_PROBLEM DETAILS_
Give every line from the entries that contains "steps".

RECORDS PROVIDED START

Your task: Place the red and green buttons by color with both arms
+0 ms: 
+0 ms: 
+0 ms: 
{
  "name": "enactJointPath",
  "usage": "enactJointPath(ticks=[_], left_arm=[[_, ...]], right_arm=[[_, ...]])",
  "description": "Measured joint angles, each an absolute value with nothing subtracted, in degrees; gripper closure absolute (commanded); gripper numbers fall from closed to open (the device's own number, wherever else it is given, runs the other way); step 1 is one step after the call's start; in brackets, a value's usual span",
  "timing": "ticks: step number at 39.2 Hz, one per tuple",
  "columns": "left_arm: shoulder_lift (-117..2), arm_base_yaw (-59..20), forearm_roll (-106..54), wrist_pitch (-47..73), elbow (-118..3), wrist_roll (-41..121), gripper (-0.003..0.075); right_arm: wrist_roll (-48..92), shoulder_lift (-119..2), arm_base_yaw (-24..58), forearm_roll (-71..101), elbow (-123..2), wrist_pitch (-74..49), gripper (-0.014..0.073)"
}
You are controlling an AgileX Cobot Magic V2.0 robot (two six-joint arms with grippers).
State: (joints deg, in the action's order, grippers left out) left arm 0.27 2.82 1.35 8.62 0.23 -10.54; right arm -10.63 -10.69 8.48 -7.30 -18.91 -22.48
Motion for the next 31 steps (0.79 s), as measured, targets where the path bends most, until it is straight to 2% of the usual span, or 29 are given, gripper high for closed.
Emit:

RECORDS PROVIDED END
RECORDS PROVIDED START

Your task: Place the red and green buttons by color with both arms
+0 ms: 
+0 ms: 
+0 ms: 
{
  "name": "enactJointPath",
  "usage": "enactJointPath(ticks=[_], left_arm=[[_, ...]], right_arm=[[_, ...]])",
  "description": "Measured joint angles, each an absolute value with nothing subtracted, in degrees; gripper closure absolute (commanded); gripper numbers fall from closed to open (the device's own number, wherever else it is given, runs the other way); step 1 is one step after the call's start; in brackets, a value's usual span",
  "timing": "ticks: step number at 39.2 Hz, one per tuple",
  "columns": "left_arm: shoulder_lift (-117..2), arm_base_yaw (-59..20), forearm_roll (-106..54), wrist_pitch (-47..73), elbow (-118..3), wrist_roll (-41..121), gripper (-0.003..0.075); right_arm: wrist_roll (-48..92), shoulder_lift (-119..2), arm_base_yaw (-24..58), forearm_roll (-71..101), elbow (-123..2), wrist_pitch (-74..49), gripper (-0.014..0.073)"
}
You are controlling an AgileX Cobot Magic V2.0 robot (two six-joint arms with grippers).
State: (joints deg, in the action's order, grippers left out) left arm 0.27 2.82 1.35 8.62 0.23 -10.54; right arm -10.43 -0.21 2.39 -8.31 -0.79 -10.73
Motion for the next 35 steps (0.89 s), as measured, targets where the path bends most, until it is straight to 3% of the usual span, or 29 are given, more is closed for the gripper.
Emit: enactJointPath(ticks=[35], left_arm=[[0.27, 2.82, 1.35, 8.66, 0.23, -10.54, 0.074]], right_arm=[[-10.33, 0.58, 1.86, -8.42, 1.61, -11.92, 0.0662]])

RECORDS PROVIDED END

_RESPONSE AREA_
Motion for the next 31 steps (0.79 s), as measured, targets where the path bends most, until it is straight to 2% of the usual span, or 29 are given, gripper high for closed.
Motion for the next 35 steps (0.89 s), as measured, targets where the path bends most, until it is straight to 3% of the usual span, or 29 are given, more is closed for the gripper.

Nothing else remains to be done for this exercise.